The Sprint Cup Trophy was the trophy that was presented to the championship winner of the premier series of the National Association for Stock Car Auto Racing (NASCAR) from 2004 to 2016.

It is made of sterling silver with a wood base and it depicts two checkered flags in flight, and was created by silversmiths Tiffany & Co., whose other major championship trophies in sports have included the World Series (Major League Baseball) Commissioner's Trophy, the NFL's Vince Lombardi Trophy, given to the champions of the Super Bowl, the Larry O'Brien Trophy, handed to the playoff champions of the NBA following the NBA Finals, and the Philip F. Anschutz Trophy, given to the champions of Major League Soccer.

The trophy is 24 in tall and weighs 27 lb. It was designed in 2003 by Bruce Newman and was first awarded in 2004 to series champion Kurt Busch and the last one being awarded to Jimmie Johnson in 2016.

The Sprint Cup was awarded to the driver who scores the most points after the Chase for the Sprint Cup at a post season awards banquet in Las Vegas (formerly New York City) in December and is crowned the champion for that season. The winner maintains permanent possession of the trophy, but some teams display the trophy in their race shop. Also teams who had not won a Sprint Cup usually had a reserved display case located in their race shop for the trophy.

Traditionally, there were three Sprint Cup trophies handed out; one each to the championship driver, team, and primary sponsor.

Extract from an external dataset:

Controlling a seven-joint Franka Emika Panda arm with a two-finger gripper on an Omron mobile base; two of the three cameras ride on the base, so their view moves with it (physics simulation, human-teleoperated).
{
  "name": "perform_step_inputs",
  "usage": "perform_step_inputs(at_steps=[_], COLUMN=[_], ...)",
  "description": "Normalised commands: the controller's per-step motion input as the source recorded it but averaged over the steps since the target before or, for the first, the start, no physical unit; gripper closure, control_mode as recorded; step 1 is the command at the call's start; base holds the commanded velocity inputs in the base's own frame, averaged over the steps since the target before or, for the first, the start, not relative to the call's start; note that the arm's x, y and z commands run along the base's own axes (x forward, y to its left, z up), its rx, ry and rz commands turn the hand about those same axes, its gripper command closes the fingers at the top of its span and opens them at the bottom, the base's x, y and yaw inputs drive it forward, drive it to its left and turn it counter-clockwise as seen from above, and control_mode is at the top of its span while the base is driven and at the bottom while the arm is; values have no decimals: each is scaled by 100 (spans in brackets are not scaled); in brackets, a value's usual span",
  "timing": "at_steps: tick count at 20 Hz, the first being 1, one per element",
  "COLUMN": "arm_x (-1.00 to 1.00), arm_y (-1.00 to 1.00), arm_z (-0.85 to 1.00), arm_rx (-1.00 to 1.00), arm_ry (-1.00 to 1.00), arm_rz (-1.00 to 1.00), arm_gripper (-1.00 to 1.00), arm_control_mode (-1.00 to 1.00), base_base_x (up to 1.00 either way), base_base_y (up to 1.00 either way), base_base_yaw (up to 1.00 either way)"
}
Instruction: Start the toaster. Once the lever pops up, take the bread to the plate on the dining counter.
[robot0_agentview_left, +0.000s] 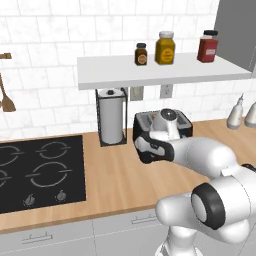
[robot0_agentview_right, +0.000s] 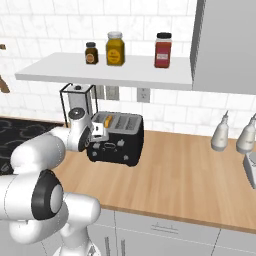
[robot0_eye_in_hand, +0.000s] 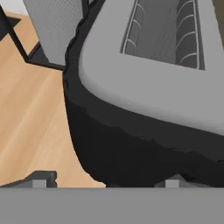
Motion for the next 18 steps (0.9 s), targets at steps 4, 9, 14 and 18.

There was a permanent Sprint Cup trophy at the Daytona 500 Experience next to Daytona International Speedway that featured all of the past champions into perpetuity. Another Sprint Cup was located within NASCAR's New York City offices that is put on display during "Championship Week", when the annual awards ceremony and banquet honoring that year's champion is held and another one travels from track-to-track as part of the Sprint Experience tour.

After Monster Energy became the Cup Series' title sponsor in 2017, a new trophy later called the Bill France Cup was introduced.